Sadiyo Ismali, also from Mogadishu, has lived here with her husband since 2004 and now has a daughter. Her mother and six siblings were supposed to arrive in the Twin Cities last July, but like many of the thousands of refugees, Ismali's family was delayed pending a DNA test.

For three months, Ismali waited to find out when and where to take her DNA test. Finally, in September, she received a letter from the Department of Homeland Security about where to take her DNA test. She took the test on October 2, but has not yet heard the results. Ismali's family overseas already took their DNA tests, which confirmed that all the refugees were at least related to each other.

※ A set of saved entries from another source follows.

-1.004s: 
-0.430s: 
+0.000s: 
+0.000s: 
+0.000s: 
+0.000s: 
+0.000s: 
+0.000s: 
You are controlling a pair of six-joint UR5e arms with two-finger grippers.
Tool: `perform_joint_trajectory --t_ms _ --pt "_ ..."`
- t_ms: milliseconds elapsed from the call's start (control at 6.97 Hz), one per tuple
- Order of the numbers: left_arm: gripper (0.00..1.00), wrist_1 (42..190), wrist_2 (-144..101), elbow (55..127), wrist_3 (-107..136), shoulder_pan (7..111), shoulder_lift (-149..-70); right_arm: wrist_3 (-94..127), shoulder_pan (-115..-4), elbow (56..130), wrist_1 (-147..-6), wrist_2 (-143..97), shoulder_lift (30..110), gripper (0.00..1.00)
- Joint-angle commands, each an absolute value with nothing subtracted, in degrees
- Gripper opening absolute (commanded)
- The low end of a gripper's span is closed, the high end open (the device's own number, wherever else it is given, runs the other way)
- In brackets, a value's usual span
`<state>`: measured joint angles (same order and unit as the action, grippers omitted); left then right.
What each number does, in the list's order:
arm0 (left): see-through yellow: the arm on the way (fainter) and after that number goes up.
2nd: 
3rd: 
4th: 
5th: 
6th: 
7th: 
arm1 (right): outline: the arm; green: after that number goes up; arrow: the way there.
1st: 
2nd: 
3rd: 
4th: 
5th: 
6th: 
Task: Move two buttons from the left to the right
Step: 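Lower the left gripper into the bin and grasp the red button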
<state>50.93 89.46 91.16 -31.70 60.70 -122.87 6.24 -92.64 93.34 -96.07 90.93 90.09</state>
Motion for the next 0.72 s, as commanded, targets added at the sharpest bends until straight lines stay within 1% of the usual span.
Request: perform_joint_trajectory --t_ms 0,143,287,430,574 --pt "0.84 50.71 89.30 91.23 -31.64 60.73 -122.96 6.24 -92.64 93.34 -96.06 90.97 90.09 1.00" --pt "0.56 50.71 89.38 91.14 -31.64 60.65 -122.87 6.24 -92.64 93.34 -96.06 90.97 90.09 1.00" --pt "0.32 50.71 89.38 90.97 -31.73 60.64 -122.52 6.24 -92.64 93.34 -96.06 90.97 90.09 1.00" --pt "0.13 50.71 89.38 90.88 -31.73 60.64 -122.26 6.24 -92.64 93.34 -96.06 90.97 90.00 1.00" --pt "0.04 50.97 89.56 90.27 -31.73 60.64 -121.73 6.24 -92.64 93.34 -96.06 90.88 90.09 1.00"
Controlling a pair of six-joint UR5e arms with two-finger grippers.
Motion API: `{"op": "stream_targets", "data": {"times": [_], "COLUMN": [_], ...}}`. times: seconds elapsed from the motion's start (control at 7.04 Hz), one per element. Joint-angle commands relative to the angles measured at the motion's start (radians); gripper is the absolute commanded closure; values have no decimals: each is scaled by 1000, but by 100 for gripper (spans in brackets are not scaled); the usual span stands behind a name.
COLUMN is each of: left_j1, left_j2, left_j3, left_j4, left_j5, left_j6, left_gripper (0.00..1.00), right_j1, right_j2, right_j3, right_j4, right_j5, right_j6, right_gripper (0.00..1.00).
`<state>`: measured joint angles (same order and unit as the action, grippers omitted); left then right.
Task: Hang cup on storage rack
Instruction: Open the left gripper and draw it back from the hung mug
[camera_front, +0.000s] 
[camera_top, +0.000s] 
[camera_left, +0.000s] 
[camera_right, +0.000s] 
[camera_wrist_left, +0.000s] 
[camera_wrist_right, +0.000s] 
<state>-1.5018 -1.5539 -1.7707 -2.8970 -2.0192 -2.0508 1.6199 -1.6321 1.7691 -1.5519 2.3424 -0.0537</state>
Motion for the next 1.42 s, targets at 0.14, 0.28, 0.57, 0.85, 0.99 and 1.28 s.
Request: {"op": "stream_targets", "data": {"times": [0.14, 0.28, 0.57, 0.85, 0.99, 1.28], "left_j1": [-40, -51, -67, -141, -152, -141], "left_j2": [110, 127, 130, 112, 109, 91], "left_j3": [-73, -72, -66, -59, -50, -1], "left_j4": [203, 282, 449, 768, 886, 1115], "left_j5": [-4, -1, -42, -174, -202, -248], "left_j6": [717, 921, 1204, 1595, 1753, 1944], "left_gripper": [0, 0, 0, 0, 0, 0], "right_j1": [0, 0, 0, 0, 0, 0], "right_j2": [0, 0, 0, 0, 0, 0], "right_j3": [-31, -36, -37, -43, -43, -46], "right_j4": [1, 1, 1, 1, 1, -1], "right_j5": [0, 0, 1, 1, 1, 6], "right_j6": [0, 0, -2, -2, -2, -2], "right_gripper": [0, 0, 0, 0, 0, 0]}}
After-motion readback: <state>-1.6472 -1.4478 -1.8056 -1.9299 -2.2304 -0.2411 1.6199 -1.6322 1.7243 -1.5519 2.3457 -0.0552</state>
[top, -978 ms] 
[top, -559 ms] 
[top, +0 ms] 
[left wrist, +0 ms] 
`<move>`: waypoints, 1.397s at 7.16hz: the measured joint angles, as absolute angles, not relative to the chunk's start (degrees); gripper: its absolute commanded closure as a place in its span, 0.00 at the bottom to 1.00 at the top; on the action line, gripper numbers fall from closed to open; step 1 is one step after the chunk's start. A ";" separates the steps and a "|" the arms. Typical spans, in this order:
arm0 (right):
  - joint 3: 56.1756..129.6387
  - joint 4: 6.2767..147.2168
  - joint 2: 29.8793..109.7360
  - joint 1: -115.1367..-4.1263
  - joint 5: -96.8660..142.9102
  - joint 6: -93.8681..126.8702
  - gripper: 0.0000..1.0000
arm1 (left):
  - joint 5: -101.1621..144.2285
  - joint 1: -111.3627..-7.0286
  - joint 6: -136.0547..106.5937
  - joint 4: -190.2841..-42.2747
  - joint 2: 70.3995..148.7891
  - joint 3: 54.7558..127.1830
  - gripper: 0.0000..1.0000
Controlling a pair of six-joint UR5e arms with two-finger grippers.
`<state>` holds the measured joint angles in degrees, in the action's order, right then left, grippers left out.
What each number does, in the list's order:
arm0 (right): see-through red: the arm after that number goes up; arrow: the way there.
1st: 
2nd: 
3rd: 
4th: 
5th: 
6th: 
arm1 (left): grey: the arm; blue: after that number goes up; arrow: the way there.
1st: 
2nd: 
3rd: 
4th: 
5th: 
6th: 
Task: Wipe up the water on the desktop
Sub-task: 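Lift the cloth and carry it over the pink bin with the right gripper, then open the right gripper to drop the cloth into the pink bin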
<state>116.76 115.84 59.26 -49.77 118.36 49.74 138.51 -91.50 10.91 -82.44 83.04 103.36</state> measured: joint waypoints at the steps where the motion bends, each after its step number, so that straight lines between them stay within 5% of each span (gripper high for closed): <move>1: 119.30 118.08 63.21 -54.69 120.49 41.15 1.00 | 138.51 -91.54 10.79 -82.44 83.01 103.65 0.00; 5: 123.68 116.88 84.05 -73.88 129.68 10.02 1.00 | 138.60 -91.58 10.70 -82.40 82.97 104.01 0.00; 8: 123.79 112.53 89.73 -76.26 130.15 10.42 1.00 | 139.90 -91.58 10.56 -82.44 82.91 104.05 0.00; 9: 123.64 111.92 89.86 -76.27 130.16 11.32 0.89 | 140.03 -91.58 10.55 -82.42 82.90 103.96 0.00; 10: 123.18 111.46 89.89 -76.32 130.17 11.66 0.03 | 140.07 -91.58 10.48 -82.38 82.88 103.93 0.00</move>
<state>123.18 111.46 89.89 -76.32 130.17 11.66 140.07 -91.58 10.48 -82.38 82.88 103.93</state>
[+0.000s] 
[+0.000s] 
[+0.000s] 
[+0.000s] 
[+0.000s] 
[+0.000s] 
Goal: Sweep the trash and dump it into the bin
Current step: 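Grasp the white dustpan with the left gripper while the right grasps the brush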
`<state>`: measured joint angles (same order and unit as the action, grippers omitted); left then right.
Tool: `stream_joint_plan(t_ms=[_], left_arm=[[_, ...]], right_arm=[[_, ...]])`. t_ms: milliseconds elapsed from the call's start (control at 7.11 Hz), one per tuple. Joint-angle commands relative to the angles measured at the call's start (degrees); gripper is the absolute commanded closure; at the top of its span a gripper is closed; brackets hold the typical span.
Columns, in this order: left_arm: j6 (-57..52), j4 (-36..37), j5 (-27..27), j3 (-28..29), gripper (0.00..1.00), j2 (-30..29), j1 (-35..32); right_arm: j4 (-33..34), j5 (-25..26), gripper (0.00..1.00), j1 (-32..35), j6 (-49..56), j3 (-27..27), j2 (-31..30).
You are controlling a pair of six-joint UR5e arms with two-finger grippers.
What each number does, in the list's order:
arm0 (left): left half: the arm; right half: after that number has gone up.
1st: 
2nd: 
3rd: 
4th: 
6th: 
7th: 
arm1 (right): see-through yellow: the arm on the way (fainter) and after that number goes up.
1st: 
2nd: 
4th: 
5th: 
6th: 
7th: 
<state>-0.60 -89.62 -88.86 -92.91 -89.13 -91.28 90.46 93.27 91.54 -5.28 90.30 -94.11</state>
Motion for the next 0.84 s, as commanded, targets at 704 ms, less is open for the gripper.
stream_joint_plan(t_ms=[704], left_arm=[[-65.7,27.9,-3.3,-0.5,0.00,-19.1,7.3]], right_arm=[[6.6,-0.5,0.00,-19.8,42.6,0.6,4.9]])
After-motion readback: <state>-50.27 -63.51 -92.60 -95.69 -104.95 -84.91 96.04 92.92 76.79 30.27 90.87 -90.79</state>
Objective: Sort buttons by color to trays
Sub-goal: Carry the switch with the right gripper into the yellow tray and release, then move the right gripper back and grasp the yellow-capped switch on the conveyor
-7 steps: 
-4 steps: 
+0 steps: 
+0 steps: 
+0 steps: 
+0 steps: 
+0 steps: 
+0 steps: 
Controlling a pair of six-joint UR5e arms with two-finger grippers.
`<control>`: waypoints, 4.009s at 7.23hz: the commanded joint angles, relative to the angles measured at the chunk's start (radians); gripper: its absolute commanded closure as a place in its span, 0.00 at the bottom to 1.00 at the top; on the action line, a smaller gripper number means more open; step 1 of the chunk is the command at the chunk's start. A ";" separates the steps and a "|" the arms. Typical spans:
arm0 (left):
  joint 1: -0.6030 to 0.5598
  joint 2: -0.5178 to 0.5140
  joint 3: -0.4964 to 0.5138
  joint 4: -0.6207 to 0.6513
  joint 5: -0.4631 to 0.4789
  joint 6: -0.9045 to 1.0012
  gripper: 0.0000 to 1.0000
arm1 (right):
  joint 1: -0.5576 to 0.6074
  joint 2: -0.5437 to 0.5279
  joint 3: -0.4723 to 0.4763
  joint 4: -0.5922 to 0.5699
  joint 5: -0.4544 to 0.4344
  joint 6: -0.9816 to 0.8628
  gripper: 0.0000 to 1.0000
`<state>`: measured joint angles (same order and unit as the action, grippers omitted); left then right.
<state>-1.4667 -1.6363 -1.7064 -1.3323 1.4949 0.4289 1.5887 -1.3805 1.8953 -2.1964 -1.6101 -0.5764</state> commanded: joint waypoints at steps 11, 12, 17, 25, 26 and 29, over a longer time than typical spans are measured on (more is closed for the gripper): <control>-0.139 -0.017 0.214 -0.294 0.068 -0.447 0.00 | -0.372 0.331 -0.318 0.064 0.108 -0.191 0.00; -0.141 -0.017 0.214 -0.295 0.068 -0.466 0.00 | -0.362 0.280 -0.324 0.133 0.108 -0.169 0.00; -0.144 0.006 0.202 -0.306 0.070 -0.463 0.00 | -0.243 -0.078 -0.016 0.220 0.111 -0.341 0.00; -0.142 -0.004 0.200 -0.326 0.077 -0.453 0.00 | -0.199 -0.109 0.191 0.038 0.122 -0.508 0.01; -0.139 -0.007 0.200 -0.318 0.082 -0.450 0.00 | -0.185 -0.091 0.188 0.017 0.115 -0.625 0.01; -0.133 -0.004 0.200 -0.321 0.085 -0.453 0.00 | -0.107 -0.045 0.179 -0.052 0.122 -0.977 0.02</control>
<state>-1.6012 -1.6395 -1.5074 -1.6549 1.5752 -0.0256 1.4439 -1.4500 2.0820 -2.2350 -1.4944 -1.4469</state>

"It makes me feel sad, so sad. Even I cannot explain to you the way I feel about the DNA test because so many people are hoping for their family," Ismali says. "There are some people that haven't seen their parents for 20 years, 30 years now. They're waiting for the DNA."

For resettlement organizations like Catholic Charities, the DNA test requirement has created a whole new set of problems. For one, there is a cultural difference to overcome: In many African countries, the notion of family is more elastic, and many refugees may be caring for children orphaned by war.